WHAT YOU NEED TO DO: Return all records exactly. Nothing may be added.

__________________________________________________

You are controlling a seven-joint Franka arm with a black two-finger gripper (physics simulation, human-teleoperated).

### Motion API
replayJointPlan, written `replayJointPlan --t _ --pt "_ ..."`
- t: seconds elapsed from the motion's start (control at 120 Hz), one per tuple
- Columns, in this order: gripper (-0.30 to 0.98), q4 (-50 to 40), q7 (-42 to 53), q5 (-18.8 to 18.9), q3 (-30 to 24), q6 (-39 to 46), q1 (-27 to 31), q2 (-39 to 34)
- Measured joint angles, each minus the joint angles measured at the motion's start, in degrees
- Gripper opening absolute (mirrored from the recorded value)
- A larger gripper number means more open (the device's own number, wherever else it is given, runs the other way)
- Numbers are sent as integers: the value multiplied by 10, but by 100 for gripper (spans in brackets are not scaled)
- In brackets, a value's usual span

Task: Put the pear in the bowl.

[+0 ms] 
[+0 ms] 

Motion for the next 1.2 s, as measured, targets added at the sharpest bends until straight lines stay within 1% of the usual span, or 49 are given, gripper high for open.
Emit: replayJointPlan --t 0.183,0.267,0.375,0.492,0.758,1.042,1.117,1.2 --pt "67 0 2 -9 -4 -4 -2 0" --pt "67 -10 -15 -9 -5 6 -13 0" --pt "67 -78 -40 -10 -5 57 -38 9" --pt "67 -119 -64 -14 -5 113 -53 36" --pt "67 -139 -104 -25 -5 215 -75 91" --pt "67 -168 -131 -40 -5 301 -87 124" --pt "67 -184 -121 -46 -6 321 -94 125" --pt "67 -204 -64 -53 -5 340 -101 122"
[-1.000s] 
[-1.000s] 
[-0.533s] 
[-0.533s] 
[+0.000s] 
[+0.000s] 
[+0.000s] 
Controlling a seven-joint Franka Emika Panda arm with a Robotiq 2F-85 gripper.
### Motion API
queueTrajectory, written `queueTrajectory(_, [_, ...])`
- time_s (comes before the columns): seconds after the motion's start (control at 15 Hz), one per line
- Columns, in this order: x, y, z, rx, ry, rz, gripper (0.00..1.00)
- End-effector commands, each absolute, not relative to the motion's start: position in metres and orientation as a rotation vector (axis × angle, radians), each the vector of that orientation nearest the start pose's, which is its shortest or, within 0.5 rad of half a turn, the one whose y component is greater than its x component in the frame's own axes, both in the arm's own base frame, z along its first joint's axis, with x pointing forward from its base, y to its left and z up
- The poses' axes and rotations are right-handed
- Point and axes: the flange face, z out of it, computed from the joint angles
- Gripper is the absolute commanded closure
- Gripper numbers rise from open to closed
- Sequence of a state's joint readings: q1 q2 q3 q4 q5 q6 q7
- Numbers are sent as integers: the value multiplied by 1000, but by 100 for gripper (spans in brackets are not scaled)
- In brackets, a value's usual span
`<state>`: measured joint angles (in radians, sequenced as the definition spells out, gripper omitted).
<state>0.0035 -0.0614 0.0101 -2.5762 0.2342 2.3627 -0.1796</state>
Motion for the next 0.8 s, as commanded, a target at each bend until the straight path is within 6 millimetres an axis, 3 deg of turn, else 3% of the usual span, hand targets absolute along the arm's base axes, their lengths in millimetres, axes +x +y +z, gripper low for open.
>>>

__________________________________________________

RESPONSE TO THE EXERCISE:
You are controlling a seven-joint Franka arm with a black two-finger gripper (physics simulation, human-teleoperated).

### Motion API
replayJointPlan, written `replayJointPlan --t _ --pt "_ ..."`
- t: seconds elapsed from the motion's start (control at 120 Hz), one per tuple
- Columns, in this order: gripper (-0.30 to 0.98), q4 (-50 to 40), q7 (-42 to 53), q5 (-18.8 to 18.9), q3 (-30 to 24), q6 (-39 to 46), q1 (-27 to 31), q2 (-39 to 34)
- Measured joint angles, each minus the joint angles measured at the motion's start, in degrees
- Gripper opening absolute (mirrored from the recorded value)
- A larger gripper number means more open (the device's own number, wherever else it is given, runs the other way)
- Numbers are sent as integers: the value multiplied by 10, but by 100 for gripper (spans in brackets are not scaled)
- In brackets, a value's usual span

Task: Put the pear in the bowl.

[+0 ms] 
[+0 ms] 

Motion for the next 1.2 s, as measured, targets added at the sharpest bends until straight lines stay within 1% of the usual span, or 49 are given, gripper high for open.
Emit: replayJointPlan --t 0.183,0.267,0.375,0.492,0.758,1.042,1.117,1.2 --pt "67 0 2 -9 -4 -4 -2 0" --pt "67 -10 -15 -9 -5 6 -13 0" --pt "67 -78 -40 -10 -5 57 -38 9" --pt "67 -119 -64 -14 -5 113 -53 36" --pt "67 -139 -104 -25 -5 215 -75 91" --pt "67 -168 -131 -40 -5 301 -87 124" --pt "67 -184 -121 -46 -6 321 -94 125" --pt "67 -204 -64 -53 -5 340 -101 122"
[-1.000s] 
[-1.000s] 
[-0.533s] 
[-0.533s] 
[+0.000s] 
[+0.000s] 
[+0.000s] 
Controlling a seven-joint Franka Emika Panda arm with a Robotiq 2F-85 gripper.
### Motion API
queueTrajectory, written `queueTrajectory(_, [_, ...])`
- time_s (comes before the columns): seconds after the motion's start (control at 15 Hz), one per line
- Columns, in this order: x, y, z, rx, ry, rz, gripper (0.00..1.00)
- End-effector commands, each absolute, not relative to the motion's start: position in metres and orientation as a rotation vector (axis × angle, radians), each the vector of that orientation nearest the start pose's, which is its shortest or, within 0.5 rad of half a turn, the one whose y component is greater than its x component in the frame's own axes, both in the arm's own base frame, z along its first joint's axis, with x pointing forward from its base, y to its left and z up
- The poses' axes and rotations are right-handed
- Point and axes: the flange face, z out of it, computed from the joint angles
- Gripper is the absolute commanded closure
- Gripper numbers rise from open to closed
- Sequence of a state's joint readings: q1 q2 q3 q4 q5 q6 q7
- Numbers are sent as integers: the value multiplied by 1000, but by 100 for gripper (spans in brackets are not scaled)
- In brackets, a value's usual span
`<state>`: measured joint angles (in radians, sequenced as the definition spells out, gripper omitted).
<state>0.0035 -0.0614 0.0101 -2.5762 0.2342 2.3627 -0.1796</state>
Motion for the next 0.8 s, as commanded, a target at each bend until the straight path is within 6 millimetres an axis, 3 deg of turn, else 3% of the usual span, hand targets absolute along the arm's base axes, their lengths in millimetres, axes +x +y +z, gripper low for open.
>>>

Whatever the exercise asked has now been answered.